What This Means for Crypto
The connection is less direct but real. Bitcoin has been unable to break above its 200-day moving average near $82,000 — a level that also represents the average cost basis for investors in Bitcoin ETPs. The barrier is partly technical and partly psychological: months of a macro bear market, high inflation, and rising yields made crypto unattractive versus cash yielding real returns.

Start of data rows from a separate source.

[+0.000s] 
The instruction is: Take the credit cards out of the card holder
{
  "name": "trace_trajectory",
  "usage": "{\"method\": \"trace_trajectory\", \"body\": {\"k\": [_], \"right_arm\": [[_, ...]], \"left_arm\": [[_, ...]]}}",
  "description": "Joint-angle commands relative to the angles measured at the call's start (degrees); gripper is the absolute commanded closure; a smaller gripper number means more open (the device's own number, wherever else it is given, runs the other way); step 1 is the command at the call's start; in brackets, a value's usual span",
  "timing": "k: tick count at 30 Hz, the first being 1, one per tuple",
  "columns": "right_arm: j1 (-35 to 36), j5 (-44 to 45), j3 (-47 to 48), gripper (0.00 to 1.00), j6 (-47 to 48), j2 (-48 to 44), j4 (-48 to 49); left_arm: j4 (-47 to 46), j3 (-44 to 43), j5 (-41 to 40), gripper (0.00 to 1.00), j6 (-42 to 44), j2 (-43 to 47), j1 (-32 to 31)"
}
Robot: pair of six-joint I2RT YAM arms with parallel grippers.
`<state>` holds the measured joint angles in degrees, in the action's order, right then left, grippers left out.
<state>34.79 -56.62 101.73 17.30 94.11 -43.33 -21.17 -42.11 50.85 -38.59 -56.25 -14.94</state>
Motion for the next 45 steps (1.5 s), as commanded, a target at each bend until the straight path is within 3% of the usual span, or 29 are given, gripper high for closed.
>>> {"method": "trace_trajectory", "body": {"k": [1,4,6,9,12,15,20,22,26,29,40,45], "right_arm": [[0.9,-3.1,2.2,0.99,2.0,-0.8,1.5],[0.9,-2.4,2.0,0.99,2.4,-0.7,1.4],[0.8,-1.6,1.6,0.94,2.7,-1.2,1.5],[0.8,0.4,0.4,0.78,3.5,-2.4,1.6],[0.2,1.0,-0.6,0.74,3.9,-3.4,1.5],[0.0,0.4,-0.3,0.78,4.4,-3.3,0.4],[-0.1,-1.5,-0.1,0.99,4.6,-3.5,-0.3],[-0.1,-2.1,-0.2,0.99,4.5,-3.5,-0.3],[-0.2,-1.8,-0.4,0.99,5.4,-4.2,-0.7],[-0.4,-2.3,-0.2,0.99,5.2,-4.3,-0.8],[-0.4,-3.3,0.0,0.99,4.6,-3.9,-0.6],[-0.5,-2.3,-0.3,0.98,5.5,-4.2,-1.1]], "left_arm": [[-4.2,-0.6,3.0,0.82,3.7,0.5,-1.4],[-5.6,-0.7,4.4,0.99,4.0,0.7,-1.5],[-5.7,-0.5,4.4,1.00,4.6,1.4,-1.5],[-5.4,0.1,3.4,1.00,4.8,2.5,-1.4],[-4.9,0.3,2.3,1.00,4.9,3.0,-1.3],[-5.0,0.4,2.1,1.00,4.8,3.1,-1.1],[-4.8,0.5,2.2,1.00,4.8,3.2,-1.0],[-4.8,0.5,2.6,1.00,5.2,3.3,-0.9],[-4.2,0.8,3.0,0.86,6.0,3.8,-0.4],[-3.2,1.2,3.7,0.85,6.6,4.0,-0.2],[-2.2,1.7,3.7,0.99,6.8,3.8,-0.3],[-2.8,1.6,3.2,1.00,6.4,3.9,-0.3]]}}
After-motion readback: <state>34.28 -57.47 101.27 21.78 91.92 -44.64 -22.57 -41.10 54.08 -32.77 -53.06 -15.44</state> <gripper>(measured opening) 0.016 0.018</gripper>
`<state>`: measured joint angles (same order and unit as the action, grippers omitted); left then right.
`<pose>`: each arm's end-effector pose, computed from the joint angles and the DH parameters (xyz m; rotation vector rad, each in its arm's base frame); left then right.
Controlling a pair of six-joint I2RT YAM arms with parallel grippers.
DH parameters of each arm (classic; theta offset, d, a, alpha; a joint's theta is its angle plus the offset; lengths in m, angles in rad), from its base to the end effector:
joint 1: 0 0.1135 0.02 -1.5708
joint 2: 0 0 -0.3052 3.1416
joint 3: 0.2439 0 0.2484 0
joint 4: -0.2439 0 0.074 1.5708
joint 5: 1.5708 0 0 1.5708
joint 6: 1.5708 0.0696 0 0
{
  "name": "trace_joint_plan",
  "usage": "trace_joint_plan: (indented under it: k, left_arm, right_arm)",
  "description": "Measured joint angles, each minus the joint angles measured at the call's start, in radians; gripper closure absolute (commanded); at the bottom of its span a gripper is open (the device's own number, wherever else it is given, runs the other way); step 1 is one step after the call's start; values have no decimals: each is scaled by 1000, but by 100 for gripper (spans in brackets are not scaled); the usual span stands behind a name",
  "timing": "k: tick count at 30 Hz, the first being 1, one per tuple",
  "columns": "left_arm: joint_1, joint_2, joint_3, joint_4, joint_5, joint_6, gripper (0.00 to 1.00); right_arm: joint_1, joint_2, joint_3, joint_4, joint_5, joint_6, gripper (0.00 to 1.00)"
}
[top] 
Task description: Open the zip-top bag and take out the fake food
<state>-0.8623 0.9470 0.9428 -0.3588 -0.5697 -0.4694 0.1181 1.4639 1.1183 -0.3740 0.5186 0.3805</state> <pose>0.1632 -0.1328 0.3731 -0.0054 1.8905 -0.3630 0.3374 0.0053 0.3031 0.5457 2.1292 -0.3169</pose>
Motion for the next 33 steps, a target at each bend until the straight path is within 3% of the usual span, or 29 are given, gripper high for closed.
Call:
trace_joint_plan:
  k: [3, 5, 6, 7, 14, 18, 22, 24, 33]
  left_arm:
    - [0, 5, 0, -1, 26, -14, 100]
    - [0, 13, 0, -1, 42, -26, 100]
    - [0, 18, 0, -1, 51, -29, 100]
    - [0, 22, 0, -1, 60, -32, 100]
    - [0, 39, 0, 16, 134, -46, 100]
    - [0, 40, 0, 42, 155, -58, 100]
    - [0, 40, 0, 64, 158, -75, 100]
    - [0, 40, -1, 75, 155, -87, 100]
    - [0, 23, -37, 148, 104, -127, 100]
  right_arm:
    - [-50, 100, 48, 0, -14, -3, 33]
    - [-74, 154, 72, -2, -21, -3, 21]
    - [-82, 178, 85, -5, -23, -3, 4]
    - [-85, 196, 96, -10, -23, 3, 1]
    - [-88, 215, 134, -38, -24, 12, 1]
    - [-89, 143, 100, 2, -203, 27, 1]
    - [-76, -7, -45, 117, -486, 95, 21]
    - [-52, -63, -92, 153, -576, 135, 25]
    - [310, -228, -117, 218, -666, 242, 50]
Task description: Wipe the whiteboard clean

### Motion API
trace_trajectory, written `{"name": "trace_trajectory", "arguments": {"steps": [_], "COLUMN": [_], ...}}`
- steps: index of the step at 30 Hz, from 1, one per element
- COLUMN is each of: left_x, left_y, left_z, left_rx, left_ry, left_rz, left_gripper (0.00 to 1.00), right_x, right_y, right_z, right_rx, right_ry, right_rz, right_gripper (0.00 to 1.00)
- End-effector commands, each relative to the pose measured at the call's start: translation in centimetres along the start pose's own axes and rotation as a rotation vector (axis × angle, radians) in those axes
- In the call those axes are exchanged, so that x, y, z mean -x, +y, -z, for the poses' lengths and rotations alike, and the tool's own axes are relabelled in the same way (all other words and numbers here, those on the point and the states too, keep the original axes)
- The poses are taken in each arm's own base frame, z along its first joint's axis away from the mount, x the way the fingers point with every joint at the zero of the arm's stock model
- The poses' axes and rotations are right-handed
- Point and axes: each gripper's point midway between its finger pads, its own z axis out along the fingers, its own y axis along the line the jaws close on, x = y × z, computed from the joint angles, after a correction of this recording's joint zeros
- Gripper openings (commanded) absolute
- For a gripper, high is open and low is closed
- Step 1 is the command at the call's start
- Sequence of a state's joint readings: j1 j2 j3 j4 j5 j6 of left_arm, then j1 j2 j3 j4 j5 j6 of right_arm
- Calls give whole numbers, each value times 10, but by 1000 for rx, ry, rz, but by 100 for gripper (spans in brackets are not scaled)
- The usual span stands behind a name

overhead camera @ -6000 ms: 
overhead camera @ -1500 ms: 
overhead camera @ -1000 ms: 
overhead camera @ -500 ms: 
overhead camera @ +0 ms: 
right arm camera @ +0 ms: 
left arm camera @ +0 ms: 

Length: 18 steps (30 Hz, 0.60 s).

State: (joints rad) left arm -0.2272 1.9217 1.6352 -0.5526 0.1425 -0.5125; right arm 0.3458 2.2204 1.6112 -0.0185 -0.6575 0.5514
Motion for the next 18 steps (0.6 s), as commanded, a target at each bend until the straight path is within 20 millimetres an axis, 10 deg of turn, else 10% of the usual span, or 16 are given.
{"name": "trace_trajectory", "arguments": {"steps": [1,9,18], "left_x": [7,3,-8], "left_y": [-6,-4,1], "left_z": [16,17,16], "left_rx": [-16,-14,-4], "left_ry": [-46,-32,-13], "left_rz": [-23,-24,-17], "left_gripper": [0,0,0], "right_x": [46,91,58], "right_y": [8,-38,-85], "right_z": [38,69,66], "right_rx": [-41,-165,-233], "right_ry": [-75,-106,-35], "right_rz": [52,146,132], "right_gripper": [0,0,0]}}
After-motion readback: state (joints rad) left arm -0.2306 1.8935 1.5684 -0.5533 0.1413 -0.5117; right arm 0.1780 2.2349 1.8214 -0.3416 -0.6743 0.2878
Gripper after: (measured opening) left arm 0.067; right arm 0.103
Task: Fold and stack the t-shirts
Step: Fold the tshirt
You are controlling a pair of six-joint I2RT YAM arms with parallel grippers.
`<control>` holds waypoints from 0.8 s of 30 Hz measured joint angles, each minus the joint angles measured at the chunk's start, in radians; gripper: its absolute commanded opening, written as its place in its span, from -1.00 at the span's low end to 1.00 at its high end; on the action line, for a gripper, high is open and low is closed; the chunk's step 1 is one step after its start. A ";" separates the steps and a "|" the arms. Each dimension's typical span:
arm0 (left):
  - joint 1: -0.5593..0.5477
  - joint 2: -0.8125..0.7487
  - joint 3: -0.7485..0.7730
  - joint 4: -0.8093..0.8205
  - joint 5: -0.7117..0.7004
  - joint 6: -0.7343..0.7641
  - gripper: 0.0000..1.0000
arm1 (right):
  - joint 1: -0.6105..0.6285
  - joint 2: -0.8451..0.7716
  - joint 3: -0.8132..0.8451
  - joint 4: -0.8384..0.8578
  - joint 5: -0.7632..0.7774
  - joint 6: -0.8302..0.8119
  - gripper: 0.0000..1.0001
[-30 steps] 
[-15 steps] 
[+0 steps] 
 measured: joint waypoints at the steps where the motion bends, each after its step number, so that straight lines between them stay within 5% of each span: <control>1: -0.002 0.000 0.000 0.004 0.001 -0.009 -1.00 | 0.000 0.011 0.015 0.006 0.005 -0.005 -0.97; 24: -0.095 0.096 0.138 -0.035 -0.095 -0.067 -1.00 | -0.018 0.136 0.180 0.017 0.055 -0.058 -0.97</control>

A scenario where oil falls, CPI cools, the Fed moves toward cuts, and the 10-year Treasury yield comes off its 4.59% peak is structurally positive for risk assets, which includes crypto. It doesn’t guarantee a BTC breakout — the bear market psychology Schwab’s crypto research team described this week takes time to heal regardless of macro conditions — but it removes one of the most significant headwinds.
For ISO 20022 tokens like XRP, HBAR, and XLM, which are positioned as infrastructure for institutional cross-border payments, a de-escalating geopolitical environment also eases the broader financial system uncertainty that tends to slow institutional adoption timelines.
The Bottom Line
Trump’s announcement is the biggest macro development of the weekend, and potentially one of the most significant of the year if the deal finalizes. The direct chain of causation — open Strait → more oil supply → lower crude prices → cooling inflation → Fed rate cuts → risk asset rally — is clear. The execution risk is also real.
Watch the overnight Sunday futures market for the first signal of how aggressively traders are pricing the deal. Watch Monday’s oil open as the most direct read. And watch for any follow-up statement from either the U.S. or Iranian side over the weekend that confirms, complicates, or collapses what Trump announced this morning.
This story is still developing. We’ll have updates as the situation clarifies.